What to produce:
Starting at the first line of the entries below, output every line exactly, up to and including the line with "This is labelling".

Provided records:
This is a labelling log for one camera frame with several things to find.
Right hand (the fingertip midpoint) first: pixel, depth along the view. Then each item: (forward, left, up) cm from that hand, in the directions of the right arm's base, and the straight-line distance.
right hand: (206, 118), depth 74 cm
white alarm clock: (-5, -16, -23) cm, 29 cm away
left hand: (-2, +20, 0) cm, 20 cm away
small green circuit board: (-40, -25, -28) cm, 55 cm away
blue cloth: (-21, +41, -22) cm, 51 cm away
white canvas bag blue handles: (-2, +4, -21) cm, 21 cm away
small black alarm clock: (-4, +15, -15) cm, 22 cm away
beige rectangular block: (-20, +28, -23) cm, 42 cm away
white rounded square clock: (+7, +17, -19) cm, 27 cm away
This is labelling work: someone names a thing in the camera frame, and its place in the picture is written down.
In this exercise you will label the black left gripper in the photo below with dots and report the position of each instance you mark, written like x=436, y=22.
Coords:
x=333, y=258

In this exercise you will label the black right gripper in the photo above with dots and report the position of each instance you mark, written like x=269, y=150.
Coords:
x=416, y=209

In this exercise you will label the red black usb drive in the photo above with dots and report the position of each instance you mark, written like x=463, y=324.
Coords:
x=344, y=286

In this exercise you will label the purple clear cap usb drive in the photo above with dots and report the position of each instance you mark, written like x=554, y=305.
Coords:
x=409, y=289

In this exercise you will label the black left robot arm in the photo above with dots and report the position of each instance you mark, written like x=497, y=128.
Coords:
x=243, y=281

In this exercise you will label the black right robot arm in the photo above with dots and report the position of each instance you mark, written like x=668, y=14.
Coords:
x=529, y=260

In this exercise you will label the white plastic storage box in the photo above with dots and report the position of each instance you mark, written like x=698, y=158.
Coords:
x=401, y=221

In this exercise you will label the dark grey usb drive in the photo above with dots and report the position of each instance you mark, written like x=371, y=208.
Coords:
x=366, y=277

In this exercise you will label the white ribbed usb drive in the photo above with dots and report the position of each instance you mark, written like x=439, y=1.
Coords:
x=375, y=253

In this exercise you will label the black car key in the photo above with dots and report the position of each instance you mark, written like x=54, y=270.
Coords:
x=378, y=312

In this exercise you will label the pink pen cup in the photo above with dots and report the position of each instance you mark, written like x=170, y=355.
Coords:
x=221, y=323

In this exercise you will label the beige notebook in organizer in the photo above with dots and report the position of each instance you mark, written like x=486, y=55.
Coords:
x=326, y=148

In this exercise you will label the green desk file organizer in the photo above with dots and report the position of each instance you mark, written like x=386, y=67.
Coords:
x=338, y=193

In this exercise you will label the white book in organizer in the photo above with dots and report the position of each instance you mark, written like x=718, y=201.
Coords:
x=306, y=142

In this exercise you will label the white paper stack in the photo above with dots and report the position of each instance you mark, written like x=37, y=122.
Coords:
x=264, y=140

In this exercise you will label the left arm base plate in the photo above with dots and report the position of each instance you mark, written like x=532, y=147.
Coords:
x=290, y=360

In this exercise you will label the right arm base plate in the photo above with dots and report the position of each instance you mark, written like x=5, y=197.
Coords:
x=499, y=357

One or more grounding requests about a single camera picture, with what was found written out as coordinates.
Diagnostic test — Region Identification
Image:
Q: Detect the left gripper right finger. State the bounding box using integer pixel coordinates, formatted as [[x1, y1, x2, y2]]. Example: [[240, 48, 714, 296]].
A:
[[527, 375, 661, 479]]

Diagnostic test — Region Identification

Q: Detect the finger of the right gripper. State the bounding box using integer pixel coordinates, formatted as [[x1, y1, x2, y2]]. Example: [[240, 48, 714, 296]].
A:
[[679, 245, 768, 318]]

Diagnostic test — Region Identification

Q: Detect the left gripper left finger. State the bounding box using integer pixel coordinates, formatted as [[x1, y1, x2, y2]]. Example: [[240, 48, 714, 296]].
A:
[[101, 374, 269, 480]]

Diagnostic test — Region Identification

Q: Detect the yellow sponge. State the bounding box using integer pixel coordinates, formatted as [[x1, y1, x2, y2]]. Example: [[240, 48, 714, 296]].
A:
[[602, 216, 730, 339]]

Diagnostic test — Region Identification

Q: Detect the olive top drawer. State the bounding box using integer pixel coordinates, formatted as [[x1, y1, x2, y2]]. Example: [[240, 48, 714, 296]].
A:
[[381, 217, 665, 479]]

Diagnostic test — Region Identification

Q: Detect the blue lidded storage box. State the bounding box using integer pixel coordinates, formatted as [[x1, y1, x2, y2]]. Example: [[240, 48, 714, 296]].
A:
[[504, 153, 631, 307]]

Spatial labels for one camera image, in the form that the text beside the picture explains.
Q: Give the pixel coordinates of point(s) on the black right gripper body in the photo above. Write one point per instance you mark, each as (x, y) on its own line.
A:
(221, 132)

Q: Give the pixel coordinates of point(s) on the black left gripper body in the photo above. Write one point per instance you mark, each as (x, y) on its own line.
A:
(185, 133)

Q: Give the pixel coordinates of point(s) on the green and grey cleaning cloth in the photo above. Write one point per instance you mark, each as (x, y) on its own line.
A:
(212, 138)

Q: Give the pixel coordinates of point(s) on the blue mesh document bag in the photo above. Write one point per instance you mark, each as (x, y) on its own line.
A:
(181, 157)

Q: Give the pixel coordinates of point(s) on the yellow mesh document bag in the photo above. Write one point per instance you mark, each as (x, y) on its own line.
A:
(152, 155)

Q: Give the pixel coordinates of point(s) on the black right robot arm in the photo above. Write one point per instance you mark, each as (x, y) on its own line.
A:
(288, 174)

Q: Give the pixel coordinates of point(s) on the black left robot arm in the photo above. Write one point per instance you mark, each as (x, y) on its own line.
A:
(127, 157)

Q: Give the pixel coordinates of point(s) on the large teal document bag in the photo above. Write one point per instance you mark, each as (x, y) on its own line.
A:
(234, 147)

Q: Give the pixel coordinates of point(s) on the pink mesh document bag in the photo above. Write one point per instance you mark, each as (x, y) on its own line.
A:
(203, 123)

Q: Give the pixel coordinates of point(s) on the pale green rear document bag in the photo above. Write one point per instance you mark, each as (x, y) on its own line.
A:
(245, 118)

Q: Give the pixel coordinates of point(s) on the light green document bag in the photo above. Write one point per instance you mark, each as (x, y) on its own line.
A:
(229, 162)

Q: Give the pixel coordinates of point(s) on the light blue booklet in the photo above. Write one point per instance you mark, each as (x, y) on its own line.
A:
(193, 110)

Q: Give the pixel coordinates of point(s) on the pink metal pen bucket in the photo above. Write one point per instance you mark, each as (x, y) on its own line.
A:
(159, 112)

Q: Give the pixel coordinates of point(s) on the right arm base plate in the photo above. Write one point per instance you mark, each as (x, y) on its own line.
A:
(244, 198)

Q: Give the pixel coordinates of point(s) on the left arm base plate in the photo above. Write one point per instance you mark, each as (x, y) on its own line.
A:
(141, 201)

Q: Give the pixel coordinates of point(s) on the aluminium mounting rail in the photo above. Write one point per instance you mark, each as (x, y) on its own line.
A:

Finished exercise:
This is a labelling log for one camera frame with several things to find.
Right hand (the fingertip midpoint) first: pixel, depth along the view. Then each item: (forward, left, up) cm from that hand, in the directions of the right arm's base, and the straight-line distance.
right hand: (206, 118), depth 74 cm
white alarm clock: (-5, -16, -23) cm, 29 cm away
left hand: (-2, +20, 0) cm, 20 cm away
small green circuit board: (-40, -25, -28) cm, 55 cm away
blue cloth: (-21, +41, -22) cm, 51 cm away
white canvas bag blue handles: (-2, +4, -21) cm, 21 cm away
small black alarm clock: (-4, +15, -15) cm, 22 cm away
beige rectangular block: (-20, +28, -23) cm, 42 cm away
white rounded square clock: (+7, +17, -19) cm, 27 cm away
This is labelling work: someone names a thing in the camera frame, and its place in the picture is written down.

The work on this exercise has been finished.